HSers have a different strategic focus from that of schools. Hsers in general focus much more intensively on each child's needs & abilities than do schools or teachers.

Schools cannot have this sharp a focus on the child. Afterall, schools must respond to political pressures from various interst groups, to economic pressures from teachers' unions on the one hand & tapayers on the other, to regulatory mandates such as the No Child Left Behind Program, & to other forces. Schools have such a diversity of conflicting mandates & objectives that they cannot have a single focus.

p114...We never drafted a statement of vision or mission for our HSing enterprise. In fact, we did not begin with a clear vision, mission, & plan. We began by groping in the dark, taking what steps we could, & groping some more. Eventually, we managed to grope toward soem light, & looking back at the trail we had made we could see where we had come from & where we had arrived.

We had a vision & a mission, but implicitly. We did not really begin to think about our HSing enterprise in terms of vision & mission & attemp to make them explicit until we began to write this book- after we'd been HSing for 12 yrs & seen 3 daughters thru grade school & high school & into college....... Yet while our vision & mission were implicit, no one was unaware of them. The vision & mission grew naturally out of values that were very explicit, & that we often discussed, & that guided all of our decisions, major or minor.

p116...We want our children to become who they are- & a developed person is, above all, free. But freedom as we define it doesn't mean doing what you want. Freedom means the ability to make choices that are good for you. It is the power to choose to become what you are capable of becoming, to develop your unique potential by making choices that turn posbility into reality. It is the ability to make choices that actualize you. As often as not, maybe more often than not, this kind of freedom means doing what you do not want, doing what is uncomfortable or tiring or boring or annoying. Think of "going for the burn" in a weight room.

This is a countercultural vision, of course, & is not the sort of thing you find taught in schools.

p121... I have said that we see education as life itself, not mere preparation for some later state of life. But we believe that life itself is the act of a free choice repeated, repeated, repeated in every present moment. What choice? The choice to live....I am constantly and has always in the past lived for a later life that never seems to come. When I get married, then blah blah blah. Or when i have kids, or when I'm home or whatever.

The choice must be made in the present moment, because one can only be alive in the present moment. Those who are not completely in the present moment, who are distracted by the future or the past, worried about tomorrow or about yesterday, are in a sense not living.
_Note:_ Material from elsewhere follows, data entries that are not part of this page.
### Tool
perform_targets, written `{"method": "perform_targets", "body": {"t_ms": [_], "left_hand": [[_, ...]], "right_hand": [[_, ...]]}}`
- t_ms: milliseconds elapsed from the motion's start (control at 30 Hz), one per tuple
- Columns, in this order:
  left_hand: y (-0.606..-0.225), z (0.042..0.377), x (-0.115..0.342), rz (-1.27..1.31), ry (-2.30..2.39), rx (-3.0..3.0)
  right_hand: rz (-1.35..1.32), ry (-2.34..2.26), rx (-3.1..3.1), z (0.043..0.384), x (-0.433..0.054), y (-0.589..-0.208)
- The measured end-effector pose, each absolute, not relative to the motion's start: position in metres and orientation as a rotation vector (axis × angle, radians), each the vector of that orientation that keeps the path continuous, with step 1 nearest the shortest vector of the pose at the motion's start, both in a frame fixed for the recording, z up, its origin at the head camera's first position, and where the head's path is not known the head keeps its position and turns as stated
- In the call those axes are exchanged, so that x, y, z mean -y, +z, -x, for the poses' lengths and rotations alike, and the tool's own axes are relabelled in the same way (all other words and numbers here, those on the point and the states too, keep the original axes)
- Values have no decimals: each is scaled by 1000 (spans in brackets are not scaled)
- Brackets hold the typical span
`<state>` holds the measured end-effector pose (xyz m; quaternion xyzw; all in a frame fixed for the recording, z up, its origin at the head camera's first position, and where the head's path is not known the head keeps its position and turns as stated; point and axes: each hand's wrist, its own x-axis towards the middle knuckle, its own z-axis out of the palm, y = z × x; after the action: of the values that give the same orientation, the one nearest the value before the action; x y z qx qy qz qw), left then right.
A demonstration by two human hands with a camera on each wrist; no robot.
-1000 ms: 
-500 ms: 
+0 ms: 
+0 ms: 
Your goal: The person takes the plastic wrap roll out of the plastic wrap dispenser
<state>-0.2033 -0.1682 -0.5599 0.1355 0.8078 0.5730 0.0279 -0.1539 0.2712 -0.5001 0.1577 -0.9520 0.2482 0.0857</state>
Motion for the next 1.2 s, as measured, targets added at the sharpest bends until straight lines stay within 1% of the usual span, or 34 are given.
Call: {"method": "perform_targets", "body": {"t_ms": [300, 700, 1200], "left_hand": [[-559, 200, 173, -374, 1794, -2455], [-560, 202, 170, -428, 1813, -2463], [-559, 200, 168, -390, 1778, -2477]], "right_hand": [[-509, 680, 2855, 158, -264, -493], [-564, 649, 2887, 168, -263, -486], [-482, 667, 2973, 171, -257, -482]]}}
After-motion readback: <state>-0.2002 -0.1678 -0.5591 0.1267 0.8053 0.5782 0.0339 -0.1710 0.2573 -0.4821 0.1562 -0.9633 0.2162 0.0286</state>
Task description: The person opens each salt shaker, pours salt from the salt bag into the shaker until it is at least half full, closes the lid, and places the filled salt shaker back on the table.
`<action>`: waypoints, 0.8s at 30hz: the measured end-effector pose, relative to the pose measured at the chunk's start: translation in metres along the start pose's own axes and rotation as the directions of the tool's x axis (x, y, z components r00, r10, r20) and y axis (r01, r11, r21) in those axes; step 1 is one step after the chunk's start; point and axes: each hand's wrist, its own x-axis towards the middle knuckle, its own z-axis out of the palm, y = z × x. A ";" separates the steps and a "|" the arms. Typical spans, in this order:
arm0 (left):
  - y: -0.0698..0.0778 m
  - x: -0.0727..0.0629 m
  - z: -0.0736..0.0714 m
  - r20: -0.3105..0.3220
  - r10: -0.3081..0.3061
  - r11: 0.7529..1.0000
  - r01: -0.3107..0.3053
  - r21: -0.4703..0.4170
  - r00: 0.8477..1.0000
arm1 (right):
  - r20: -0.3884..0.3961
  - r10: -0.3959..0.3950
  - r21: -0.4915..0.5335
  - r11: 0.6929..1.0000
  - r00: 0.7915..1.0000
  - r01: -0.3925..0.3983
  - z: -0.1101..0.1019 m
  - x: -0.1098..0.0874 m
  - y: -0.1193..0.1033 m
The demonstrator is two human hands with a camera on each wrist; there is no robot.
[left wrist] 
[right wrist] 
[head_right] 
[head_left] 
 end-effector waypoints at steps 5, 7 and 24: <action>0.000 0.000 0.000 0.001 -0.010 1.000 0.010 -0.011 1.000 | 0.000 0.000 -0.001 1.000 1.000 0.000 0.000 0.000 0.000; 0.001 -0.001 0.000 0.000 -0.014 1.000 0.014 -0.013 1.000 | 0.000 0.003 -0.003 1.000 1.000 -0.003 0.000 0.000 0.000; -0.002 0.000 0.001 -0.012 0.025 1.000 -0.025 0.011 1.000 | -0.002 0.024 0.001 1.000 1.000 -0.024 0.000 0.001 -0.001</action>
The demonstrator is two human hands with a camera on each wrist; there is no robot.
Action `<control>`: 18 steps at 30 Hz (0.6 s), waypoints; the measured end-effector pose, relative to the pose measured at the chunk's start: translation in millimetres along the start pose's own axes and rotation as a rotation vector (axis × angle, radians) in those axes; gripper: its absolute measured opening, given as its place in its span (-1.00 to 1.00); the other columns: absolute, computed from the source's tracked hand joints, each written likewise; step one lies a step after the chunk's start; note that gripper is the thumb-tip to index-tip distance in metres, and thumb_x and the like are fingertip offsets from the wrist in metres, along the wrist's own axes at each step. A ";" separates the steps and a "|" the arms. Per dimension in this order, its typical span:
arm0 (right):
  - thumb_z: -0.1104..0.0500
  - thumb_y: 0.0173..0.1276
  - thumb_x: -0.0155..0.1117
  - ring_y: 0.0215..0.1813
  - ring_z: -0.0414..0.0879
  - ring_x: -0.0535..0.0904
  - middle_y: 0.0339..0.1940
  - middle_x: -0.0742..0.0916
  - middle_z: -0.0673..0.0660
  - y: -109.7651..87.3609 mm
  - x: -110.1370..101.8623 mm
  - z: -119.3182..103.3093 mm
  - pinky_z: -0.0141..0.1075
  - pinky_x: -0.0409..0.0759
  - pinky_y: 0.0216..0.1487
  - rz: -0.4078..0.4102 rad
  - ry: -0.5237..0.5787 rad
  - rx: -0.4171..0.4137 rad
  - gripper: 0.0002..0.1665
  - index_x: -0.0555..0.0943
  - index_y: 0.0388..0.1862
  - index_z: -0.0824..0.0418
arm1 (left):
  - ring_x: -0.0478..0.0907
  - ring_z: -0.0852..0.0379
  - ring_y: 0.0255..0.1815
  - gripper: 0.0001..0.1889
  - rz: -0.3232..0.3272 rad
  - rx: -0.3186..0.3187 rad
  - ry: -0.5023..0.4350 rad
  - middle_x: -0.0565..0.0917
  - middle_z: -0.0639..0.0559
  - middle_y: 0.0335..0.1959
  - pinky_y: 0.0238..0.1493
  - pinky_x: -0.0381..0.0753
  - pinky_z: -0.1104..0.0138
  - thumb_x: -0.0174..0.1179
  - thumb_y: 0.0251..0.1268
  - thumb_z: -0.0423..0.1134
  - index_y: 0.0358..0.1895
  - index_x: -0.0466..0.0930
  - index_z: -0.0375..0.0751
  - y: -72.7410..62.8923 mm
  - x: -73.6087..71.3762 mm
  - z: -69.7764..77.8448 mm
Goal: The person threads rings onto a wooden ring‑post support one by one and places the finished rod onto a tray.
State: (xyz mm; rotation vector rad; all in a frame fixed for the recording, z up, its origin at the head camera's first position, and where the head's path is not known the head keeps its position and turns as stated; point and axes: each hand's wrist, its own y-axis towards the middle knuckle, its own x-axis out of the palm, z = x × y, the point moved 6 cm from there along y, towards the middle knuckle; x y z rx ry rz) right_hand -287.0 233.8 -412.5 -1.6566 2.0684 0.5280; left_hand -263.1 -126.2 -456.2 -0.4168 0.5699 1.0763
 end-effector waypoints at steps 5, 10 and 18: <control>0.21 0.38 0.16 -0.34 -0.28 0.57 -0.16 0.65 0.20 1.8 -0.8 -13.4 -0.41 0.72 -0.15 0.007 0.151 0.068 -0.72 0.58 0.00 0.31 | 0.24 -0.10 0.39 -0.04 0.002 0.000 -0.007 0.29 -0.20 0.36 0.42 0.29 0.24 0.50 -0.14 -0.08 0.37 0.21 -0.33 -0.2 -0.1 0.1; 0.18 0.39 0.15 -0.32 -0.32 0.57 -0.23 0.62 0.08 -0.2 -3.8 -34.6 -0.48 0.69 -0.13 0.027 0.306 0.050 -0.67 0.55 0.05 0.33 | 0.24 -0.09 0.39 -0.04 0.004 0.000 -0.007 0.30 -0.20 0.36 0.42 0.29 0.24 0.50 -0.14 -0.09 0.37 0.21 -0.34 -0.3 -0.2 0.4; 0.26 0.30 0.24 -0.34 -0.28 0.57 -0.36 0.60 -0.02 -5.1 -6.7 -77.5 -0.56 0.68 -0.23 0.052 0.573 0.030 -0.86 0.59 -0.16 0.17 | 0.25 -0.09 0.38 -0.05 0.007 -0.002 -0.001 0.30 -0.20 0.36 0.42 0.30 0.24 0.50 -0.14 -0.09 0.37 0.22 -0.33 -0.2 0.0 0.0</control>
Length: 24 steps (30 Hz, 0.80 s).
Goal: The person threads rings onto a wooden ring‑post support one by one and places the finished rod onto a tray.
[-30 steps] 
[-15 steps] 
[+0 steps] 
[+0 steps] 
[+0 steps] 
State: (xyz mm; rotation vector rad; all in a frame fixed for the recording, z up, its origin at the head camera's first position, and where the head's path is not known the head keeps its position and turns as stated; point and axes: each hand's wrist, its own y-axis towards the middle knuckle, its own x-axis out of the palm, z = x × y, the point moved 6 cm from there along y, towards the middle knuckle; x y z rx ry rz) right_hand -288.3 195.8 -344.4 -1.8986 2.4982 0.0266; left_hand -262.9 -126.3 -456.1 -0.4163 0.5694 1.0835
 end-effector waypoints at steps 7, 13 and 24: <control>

It is as though every present moment offers us an opportunity to choose to live freely or not. Habits, attitudes, & circumstances may constrain our choice, making us more or less free. Every time we repeat an act, we reinforce a habit, so the stronger a bad habit is, the less free we are. Education is largely a matter of learning to form the right habits, the good ones, those that make us stronger & freer instead of weaker & less free. That is what we mean by developing virtue.

Saturday, February 21, 2009

Chapter 4- A focus on the person...

{p88..Boys & Girls:
Boys r different. Throughout the 70s & 80s, I had been instructed that this was not so, & was rudely surprised. I found that while one & even two boys could be "managed," the arrival of the third precipitated a tipping point which masculinized our household, even though by the numbers we were evenly divided, male & female.

Our HSing experience with boys has been considerable different from that with the girls, & the difference is greater than learning styles or birth order would dictate. The most important differences are these: They boys are less likely to pursue an objective if they don't see the point They are goal-oriented. They want to know that you are watching. This need for a maternal audience seems to be hardwired. Finally, while the girls (our girls, anyway) would curl up with a book by default, the boys would chase one another, or play cars or ball. There is nothing wrong with this, but the difference provided the girls with an enormous verbal advantage while we had to consciously work with the boys to reach the same level. Martine}

p89...There is a big & very important difference between things children need to do in order to learn & things children need to do in order to perform in school. Different children learn at different speeds & in different ways. There are many ways to learn, but schools ignore most of them.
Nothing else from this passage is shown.